━━━━━ Dataset records
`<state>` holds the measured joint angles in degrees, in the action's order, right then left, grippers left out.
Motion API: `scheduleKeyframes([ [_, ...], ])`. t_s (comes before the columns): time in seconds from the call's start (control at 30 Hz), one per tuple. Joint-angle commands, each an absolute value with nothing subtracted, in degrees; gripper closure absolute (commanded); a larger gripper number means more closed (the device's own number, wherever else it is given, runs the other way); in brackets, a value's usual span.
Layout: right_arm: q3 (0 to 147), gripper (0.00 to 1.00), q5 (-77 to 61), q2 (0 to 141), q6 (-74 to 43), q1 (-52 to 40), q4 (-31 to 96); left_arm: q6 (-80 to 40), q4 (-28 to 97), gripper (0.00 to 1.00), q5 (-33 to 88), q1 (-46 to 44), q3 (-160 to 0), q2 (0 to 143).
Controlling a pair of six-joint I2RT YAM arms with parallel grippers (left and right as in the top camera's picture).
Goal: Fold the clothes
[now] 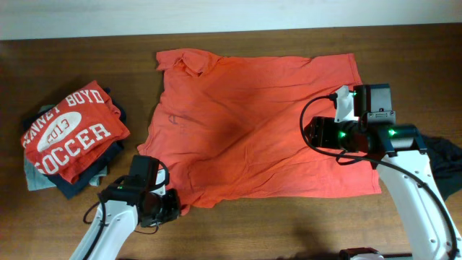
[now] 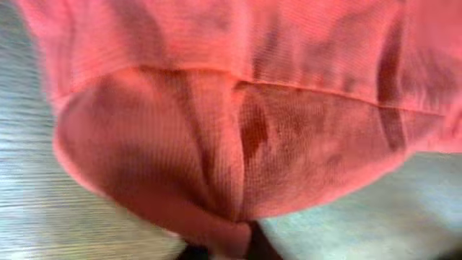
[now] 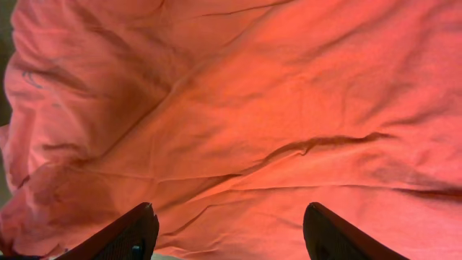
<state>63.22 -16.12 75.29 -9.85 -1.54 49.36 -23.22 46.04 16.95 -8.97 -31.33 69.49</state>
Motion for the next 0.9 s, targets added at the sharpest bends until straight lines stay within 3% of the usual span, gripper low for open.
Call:
scheduleKeyframes([
  [0.0, 63.33, 0.31, -14.72, 75.37, -9.19, -1.87, 49.54, -23.35, 46.63, 1.00, 23.38, -8.82, -33.17, 69.63],
  [0.33, 63.33, 0.30, -14.33, 75.37, -9.19, -1.87, 49.54, -22.68, 52.82, 0.99, 21.15, -8.82, -47.13, 69.63],
  [0.5, 63.33, 0.30, -14.33, 75.37, -9.19, -1.87, 49.52, -22.74, 51.09, 0.81, 10.87, -8.14, -48.60, 69.87],
  [0.67, 63.33, 0.30, -14.31, 75.37, -9.19, -1.87, 49.52, -22.65, 45.60, 0.79, 8.91, -7.44, -48.60, 73.87],
  [0.87, 63.33, 0.30, -14.31, 75.37, -9.21, -1.87, 50.24, -19.77, 47.00, 0.79, 17.30, -7.49, -48.60, 79.66],
])
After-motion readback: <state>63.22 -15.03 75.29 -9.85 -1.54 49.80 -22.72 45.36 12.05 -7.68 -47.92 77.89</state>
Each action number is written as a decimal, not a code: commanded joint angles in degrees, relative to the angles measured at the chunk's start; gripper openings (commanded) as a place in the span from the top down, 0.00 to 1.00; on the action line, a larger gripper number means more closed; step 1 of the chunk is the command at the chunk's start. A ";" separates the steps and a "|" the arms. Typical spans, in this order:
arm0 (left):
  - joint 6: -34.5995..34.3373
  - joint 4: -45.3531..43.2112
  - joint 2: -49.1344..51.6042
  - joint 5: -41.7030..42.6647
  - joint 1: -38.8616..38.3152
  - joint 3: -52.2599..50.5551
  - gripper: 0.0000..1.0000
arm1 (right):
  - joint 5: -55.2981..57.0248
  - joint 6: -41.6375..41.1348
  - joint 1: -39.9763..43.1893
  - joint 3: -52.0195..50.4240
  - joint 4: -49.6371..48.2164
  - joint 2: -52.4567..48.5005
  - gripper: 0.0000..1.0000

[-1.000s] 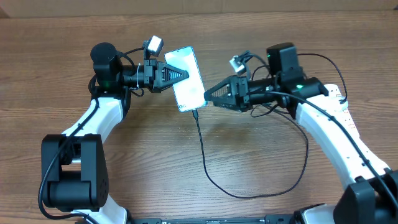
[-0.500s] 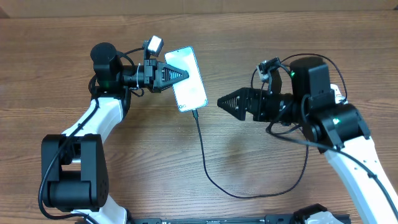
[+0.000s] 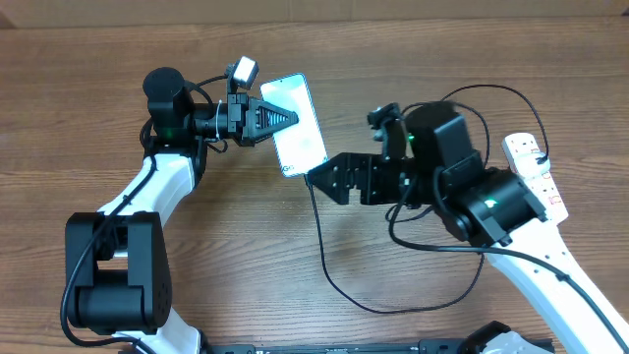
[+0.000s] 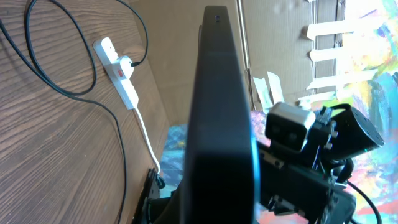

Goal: Plug charger to phone and switch on socket
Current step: 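Open the right gripper and pull it back from the plug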

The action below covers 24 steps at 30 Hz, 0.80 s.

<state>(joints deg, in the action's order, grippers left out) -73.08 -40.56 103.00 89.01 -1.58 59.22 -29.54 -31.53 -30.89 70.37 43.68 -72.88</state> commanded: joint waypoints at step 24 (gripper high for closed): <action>1.31 -0.37 0.07 0.87 -0.33 0.72 0.96 | 9.92 0.07 -4.04 1.49 -3.56 -2.43 0.00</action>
<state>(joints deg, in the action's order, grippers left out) -73.08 -40.53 103.00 89.01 -1.58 59.22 -24.03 -31.53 -33.15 70.37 41.08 -74.89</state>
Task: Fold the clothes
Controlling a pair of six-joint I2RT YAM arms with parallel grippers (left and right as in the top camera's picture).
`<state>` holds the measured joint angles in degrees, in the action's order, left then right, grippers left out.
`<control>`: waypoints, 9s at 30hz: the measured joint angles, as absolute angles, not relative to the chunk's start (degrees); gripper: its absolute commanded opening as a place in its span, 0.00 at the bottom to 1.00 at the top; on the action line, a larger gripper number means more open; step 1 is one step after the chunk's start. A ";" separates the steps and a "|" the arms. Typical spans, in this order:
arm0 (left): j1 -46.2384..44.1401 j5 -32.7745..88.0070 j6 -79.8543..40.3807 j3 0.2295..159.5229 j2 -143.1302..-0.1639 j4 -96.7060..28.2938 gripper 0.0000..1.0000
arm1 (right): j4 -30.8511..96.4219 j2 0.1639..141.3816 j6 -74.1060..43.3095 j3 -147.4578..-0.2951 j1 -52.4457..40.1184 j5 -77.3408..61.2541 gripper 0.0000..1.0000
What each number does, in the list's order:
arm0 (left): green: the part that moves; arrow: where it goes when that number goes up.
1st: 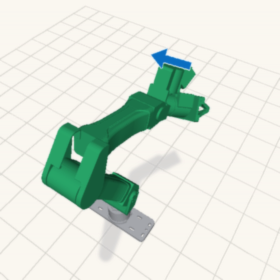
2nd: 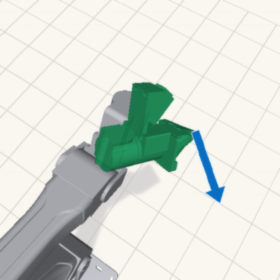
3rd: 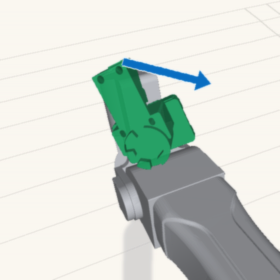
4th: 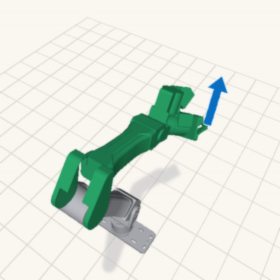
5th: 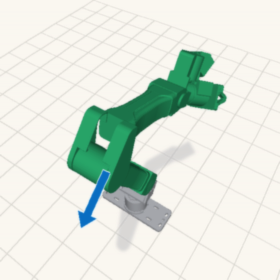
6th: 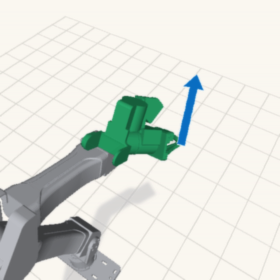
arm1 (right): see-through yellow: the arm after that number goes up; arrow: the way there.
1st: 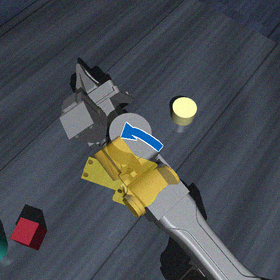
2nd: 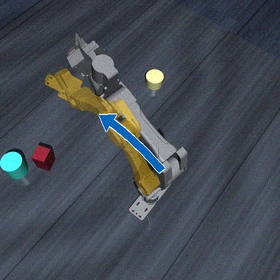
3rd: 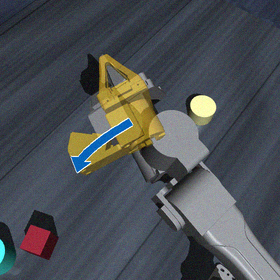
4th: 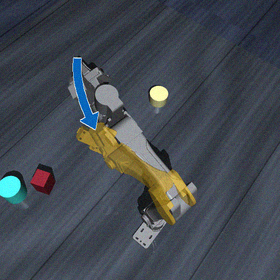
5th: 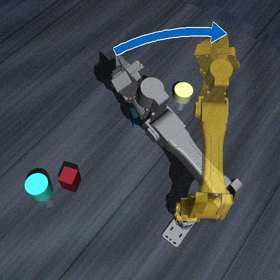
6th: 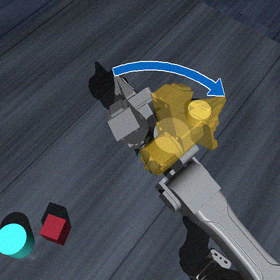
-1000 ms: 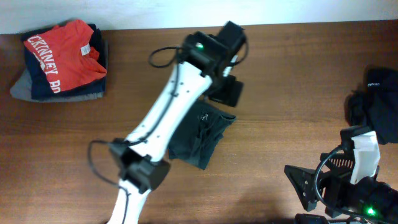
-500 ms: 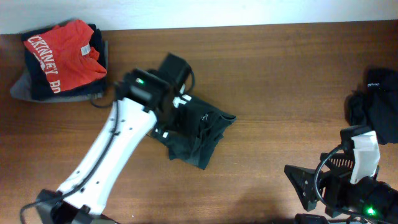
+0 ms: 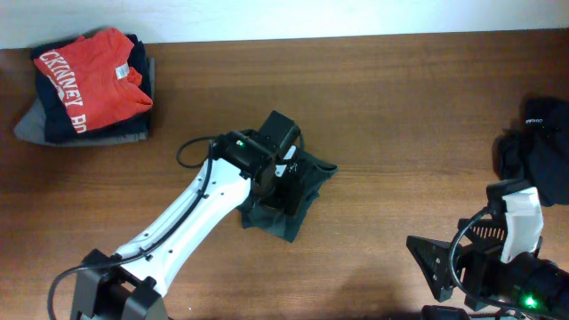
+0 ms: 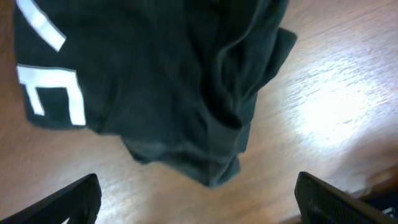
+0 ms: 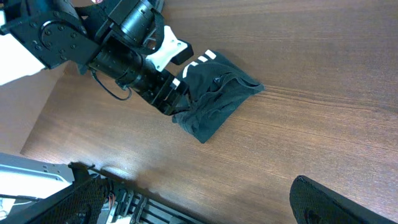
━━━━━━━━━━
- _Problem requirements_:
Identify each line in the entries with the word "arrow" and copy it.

- _Reply_:
arm0 (left): green: the part that moves; arrow: where it goes when that number goes up.
arm1 (right): see-through yellow: the arm after that number goes up; arrow: the way there.

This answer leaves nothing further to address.